WORK REQUIRED: The records below are split into lines. How many of those lines contain the string "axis"? Reply with the number only.

Items from a dataset
[Start of section]

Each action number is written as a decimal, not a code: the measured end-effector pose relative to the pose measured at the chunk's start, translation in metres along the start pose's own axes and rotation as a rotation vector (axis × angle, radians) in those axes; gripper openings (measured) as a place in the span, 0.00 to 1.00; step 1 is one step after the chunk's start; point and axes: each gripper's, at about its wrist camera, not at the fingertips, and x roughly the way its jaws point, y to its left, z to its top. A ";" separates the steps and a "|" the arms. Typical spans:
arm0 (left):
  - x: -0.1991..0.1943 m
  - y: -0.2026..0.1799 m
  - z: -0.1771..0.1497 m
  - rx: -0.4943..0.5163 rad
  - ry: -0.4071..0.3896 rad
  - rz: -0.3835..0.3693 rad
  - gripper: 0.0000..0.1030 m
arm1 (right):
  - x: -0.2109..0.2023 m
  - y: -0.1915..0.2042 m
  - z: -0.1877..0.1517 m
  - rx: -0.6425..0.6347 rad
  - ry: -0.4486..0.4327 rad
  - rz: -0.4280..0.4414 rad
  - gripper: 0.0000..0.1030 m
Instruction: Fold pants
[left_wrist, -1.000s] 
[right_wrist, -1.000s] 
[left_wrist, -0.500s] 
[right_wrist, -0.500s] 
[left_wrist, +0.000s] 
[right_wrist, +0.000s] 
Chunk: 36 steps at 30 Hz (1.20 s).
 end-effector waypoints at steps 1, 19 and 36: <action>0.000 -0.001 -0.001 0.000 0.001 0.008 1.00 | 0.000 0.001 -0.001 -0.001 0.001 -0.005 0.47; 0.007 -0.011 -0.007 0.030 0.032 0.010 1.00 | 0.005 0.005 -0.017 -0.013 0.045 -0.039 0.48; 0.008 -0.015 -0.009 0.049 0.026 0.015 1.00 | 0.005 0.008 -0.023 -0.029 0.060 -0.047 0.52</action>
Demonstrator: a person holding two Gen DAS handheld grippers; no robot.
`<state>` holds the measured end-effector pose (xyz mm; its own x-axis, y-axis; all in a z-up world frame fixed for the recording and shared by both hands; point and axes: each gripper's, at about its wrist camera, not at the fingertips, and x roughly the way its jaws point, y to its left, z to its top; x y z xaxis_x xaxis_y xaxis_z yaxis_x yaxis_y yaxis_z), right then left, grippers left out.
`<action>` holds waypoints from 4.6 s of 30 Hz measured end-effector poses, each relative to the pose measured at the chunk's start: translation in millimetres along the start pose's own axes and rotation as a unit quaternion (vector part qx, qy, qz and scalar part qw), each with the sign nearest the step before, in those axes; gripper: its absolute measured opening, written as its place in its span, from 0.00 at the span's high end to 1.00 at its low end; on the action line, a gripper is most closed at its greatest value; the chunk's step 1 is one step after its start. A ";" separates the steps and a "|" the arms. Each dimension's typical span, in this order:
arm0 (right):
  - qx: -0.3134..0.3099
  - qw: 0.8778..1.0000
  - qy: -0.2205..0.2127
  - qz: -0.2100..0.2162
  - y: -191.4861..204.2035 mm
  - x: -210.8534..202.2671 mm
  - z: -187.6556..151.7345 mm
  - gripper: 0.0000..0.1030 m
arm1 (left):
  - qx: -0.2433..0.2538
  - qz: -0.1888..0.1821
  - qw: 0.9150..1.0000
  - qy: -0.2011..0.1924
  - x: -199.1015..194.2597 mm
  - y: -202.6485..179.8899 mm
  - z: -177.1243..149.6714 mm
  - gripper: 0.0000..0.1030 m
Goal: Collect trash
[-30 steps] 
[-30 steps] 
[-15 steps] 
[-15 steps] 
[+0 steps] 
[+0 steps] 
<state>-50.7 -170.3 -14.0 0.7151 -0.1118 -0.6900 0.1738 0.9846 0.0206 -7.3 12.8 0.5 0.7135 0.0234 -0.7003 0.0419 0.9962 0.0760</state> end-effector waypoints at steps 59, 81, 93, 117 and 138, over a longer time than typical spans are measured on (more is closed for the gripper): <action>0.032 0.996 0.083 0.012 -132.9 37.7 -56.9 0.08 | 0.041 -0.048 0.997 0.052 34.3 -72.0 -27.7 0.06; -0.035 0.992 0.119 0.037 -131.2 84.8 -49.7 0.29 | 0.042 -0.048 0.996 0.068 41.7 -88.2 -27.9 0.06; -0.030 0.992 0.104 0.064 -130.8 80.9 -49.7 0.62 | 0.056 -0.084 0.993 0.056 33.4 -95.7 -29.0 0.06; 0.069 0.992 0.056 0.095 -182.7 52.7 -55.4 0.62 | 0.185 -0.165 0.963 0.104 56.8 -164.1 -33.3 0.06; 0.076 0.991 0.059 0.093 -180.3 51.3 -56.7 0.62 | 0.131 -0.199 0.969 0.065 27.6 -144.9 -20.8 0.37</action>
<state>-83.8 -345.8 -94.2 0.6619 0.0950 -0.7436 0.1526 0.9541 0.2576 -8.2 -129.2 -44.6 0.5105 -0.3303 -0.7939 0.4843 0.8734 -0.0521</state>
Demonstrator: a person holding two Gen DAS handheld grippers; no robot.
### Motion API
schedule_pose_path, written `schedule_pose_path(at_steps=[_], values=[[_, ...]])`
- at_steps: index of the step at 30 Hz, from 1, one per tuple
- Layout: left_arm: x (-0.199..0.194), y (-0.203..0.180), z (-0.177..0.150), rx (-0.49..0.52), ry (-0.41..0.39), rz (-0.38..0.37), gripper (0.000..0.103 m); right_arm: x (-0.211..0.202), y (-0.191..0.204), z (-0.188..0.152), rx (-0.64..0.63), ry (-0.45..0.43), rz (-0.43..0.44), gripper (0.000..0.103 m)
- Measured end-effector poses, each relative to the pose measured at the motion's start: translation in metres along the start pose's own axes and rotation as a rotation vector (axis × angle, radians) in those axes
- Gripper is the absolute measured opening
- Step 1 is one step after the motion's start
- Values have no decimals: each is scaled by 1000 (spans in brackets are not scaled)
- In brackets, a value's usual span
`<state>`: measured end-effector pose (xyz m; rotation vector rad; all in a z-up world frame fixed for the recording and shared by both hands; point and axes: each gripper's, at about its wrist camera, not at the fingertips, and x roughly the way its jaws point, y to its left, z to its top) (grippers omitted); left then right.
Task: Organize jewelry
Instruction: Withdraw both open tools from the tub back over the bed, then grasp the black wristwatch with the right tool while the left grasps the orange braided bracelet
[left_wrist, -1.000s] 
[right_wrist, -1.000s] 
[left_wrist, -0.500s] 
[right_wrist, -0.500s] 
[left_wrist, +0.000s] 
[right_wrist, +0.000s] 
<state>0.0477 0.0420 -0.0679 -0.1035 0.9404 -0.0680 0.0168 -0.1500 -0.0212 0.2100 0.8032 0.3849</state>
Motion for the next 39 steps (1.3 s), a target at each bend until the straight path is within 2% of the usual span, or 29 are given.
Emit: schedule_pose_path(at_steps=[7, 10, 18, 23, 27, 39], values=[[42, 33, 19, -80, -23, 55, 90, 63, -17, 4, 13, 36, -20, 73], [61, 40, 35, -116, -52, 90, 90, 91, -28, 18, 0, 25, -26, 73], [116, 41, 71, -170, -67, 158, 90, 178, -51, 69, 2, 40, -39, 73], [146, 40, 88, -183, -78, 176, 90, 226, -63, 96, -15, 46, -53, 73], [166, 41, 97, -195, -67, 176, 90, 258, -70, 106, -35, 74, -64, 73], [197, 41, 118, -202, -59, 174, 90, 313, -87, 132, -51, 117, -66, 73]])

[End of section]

RESPONSE TO THE EXERCISE: 3